**Extracted information:**
⁂
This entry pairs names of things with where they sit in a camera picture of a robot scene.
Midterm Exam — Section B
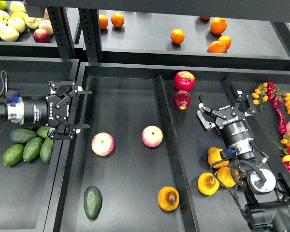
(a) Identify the red cherry tomato bunch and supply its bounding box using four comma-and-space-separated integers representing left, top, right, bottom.
267, 82, 283, 106

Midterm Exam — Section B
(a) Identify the red chili pepper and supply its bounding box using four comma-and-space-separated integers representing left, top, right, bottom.
273, 106, 287, 134

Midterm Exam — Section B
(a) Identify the small orange on shelf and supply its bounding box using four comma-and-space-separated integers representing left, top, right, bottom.
218, 35, 232, 50

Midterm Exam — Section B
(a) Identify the black shelf upright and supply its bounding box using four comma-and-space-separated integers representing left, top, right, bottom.
78, 8, 103, 62
46, 6, 75, 59

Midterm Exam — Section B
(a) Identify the yellow pear brown base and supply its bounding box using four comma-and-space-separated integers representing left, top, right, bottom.
158, 186, 179, 212

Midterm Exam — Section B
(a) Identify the orange on shelf left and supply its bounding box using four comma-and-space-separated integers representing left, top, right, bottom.
99, 14, 109, 30

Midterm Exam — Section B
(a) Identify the dark avocado left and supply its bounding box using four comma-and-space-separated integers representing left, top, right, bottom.
10, 129, 37, 144

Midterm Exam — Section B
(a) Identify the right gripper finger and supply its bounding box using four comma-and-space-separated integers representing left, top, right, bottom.
196, 94, 227, 131
232, 90, 257, 116

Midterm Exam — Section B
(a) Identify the yellow pear middle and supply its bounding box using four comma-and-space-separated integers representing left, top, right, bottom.
207, 147, 229, 169

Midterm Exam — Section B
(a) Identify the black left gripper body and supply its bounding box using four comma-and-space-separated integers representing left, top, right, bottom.
19, 94, 68, 127

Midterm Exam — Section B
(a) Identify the yellow pear centre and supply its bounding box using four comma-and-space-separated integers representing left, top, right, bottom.
216, 167, 236, 188

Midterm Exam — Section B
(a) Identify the dark red apple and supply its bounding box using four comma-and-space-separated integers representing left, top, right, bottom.
173, 90, 191, 110

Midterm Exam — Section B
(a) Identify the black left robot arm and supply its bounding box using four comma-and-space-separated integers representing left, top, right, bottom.
0, 71, 92, 140

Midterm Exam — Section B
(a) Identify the pink apple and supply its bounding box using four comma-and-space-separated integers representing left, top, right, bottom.
91, 132, 115, 156
142, 125, 163, 148

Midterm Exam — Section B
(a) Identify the orange on shelf centre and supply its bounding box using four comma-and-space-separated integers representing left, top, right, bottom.
171, 29, 185, 44

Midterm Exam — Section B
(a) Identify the pale yellow apple stem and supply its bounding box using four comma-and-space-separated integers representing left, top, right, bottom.
24, 14, 42, 29

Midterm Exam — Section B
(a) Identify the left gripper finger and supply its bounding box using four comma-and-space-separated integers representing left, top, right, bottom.
47, 81, 92, 109
47, 115, 90, 140

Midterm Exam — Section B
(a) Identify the black centre tray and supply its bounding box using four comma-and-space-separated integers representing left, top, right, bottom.
57, 62, 290, 232

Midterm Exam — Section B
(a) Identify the orange cherry tomato bunch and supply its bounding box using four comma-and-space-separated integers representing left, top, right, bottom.
251, 82, 268, 112

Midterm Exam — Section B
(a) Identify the black left tray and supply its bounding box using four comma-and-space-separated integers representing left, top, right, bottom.
0, 57, 79, 232

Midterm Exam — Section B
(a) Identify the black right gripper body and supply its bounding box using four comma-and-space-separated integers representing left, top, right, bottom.
215, 106, 254, 148

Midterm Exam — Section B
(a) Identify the green avocado lower right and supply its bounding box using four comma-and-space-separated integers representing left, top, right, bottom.
40, 138, 55, 164

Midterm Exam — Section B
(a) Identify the black shelf upright right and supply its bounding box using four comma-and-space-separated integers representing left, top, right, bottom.
78, 8, 103, 62

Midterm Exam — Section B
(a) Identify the yellow pear lower left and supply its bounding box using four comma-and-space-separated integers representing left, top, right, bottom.
197, 172, 219, 196

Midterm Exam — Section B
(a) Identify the pale yellow apple middle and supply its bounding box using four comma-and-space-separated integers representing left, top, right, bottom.
8, 17, 26, 33

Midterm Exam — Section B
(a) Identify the light green avocado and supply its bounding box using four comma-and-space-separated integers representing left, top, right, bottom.
3, 144, 24, 166

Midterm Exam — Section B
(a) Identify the bright red apple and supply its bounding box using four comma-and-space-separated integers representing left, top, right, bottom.
174, 71, 196, 92

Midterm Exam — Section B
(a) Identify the black shelf upright left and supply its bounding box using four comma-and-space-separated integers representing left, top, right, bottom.
46, 6, 75, 59

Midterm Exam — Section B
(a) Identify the pink peach on shelf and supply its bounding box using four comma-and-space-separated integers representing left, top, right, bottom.
39, 19, 54, 36

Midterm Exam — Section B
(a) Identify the pink apple right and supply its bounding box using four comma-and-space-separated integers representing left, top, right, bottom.
142, 125, 163, 148

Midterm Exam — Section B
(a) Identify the dark green avocado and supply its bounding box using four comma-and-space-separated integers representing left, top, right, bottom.
83, 186, 102, 220

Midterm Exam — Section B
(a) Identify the front orange on shelf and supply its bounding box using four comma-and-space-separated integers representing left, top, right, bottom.
207, 41, 227, 53

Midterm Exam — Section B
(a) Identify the large orange on shelf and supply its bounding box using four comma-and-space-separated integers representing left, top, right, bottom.
210, 17, 228, 35

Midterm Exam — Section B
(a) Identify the pink apple left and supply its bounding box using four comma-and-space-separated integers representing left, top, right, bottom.
91, 132, 115, 156

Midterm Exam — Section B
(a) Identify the black tray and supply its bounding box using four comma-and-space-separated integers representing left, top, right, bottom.
57, 62, 290, 232
0, 57, 79, 232

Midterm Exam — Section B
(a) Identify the red apple on shelf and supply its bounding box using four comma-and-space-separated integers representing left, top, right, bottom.
33, 29, 51, 43

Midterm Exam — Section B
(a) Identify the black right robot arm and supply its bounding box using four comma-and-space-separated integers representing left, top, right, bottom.
196, 91, 290, 232

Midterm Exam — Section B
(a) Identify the pale yellow apple front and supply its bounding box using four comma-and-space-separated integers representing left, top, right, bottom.
0, 26, 19, 42
⁂
**Exercise goal:** Exactly as given, transcribe every line of the data, but not its images.

**Task output:**
This entry pairs names of things with where they sit in a camera picture of a robot scene.
Midterm Exam — Section B
(a) Identify the red cherry tomato bunch and supply its bounding box using four comma-and-space-separated integers representing left, top, right, bottom.
267, 82, 283, 106

Midterm Exam — Section B
(a) Identify the red chili pepper and supply its bounding box using four comma-and-space-separated integers representing left, top, right, bottom.
273, 106, 287, 134

Midterm Exam — Section B
(a) Identify the small orange on shelf and supply its bounding box using four comma-and-space-separated integers representing left, top, right, bottom.
218, 35, 232, 50

Midterm Exam — Section B
(a) Identify the black shelf upright and supply its bounding box using four comma-and-space-separated integers representing left, top, right, bottom.
78, 8, 103, 62
46, 6, 75, 59

Midterm Exam — Section B
(a) Identify the yellow pear brown base and supply its bounding box using four comma-and-space-separated integers representing left, top, right, bottom.
158, 186, 179, 212

Midterm Exam — Section B
(a) Identify the orange on shelf left and supply its bounding box using four comma-and-space-separated integers representing left, top, right, bottom.
99, 14, 109, 30

Midterm Exam — Section B
(a) Identify the dark avocado left and supply its bounding box using four comma-and-space-separated integers representing left, top, right, bottom.
10, 129, 37, 144

Midterm Exam — Section B
(a) Identify the right gripper finger and supply its bounding box using four comma-and-space-separated integers representing left, top, right, bottom.
196, 94, 227, 131
232, 90, 257, 116

Midterm Exam — Section B
(a) Identify the yellow pear middle and supply its bounding box using four comma-and-space-separated integers representing left, top, right, bottom.
207, 147, 229, 169

Midterm Exam — Section B
(a) Identify the black left gripper body and supply its bounding box using four comma-and-space-separated integers representing left, top, right, bottom.
19, 94, 68, 127

Midterm Exam — Section B
(a) Identify the yellow pear centre and supply its bounding box using four comma-and-space-separated integers representing left, top, right, bottom.
216, 167, 236, 188

Midterm Exam — Section B
(a) Identify the dark red apple and supply its bounding box using four comma-and-space-separated integers representing left, top, right, bottom.
173, 90, 191, 110

Midterm Exam — Section B
(a) Identify the black left robot arm and supply its bounding box using four comma-and-space-separated integers representing left, top, right, bottom.
0, 71, 92, 140

Midterm Exam — Section B
(a) Identify the pink apple and supply its bounding box using four comma-and-space-separated integers representing left, top, right, bottom.
91, 132, 115, 156
142, 125, 163, 148

Midterm Exam — Section B
(a) Identify the orange on shelf centre and supply its bounding box using four comma-and-space-separated integers representing left, top, right, bottom.
171, 29, 185, 44

Midterm Exam — Section B
(a) Identify the pale yellow apple stem and supply its bounding box using four comma-and-space-separated integers representing left, top, right, bottom.
24, 14, 42, 29

Midterm Exam — Section B
(a) Identify the left gripper finger and supply its bounding box using four comma-and-space-separated integers representing left, top, right, bottom.
47, 81, 92, 109
47, 115, 90, 140

Midterm Exam — Section B
(a) Identify the black centre tray and supply its bounding box using four comma-and-space-separated integers representing left, top, right, bottom.
57, 62, 290, 232

Midterm Exam — Section B
(a) Identify the orange cherry tomato bunch and supply its bounding box using four comma-and-space-separated integers representing left, top, right, bottom.
251, 82, 268, 112

Midterm Exam — Section B
(a) Identify the black left tray and supply its bounding box using four comma-and-space-separated integers representing left, top, right, bottom.
0, 57, 79, 232

Midterm Exam — Section B
(a) Identify the black right gripper body and supply its bounding box using four comma-and-space-separated integers representing left, top, right, bottom.
215, 106, 254, 148

Midterm Exam — Section B
(a) Identify the green avocado lower right and supply its bounding box using four comma-and-space-separated integers representing left, top, right, bottom.
40, 138, 55, 164

Midterm Exam — Section B
(a) Identify the black shelf upright right and supply its bounding box using four comma-and-space-separated integers representing left, top, right, bottom.
78, 8, 103, 62

Midterm Exam — Section B
(a) Identify the yellow pear lower left and supply its bounding box using four comma-and-space-separated integers representing left, top, right, bottom.
197, 172, 219, 196

Midterm Exam — Section B
(a) Identify the pale yellow apple middle and supply its bounding box using four comma-and-space-separated integers representing left, top, right, bottom.
8, 17, 26, 33

Midterm Exam — Section B
(a) Identify the light green avocado and supply its bounding box using four comma-and-space-separated integers representing left, top, right, bottom.
3, 144, 24, 166

Midterm Exam — Section B
(a) Identify the bright red apple and supply its bounding box using four comma-and-space-separated integers representing left, top, right, bottom.
174, 71, 196, 92

Midterm Exam — Section B
(a) Identify the black shelf upright left and supply its bounding box using four comma-and-space-separated integers representing left, top, right, bottom.
46, 6, 75, 59

Midterm Exam — Section B
(a) Identify the pink peach on shelf and supply its bounding box using four comma-and-space-separated integers representing left, top, right, bottom.
39, 19, 54, 36

Midterm Exam — Section B
(a) Identify the pink apple right and supply its bounding box using four comma-and-space-separated integers representing left, top, right, bottom.
142, 125, 163, 148

Midterm Exam — Section B
(a) Identify the dark green avocado and supply its bounding box using four comma-and-space-separated integers representing left, top, right, bottom.
83, 186, 102, 220

Midterm Exam — Section B
(a) Identify the front orange on shelf and supply its bounding box using four comma-and-space-separated integers representing left, top, right, bottom.
207, 41, 227, 53

Midterm Exam — Section B
(a) Identify the large orange on shelf and supply its bounding box using four comma-and-space-separated integers representing left, top, right, bottom.
210, 17, 228, 35

Midterm Exam — Section B
(a) Identify the pink apple left and supply its bounding box using four comma-and-space-separated integers representing left, top, right, bottom.
91, 132, 115, 156

Midterm Exam — Section B
(a) Identify the black tray and supply its bounding box using four comma-and-space-separated integers representing left, top, right, bottom.
57, 62, 290, 232
0, 57, 79, 232

Midterm Exam — Section B
(a) Identify the red apple on shelf and supply its bounding box using four comma-and-space-separated integers representing left, top, right, bottom.
33, 29, 51, 43

Midterm Exam — Section B
(a) Identify the black right robot arm and supply its bounding box using four comma-and-space-separated integers representing left, top, right, bottom.
196, 91, 290, 232

Midterm Exam — Section B
(a) Identify the pale yellow apple front and supply its bounding box using four comma-and-space-separated integers representing left, top, right, bottom.
0, 26, 19, 42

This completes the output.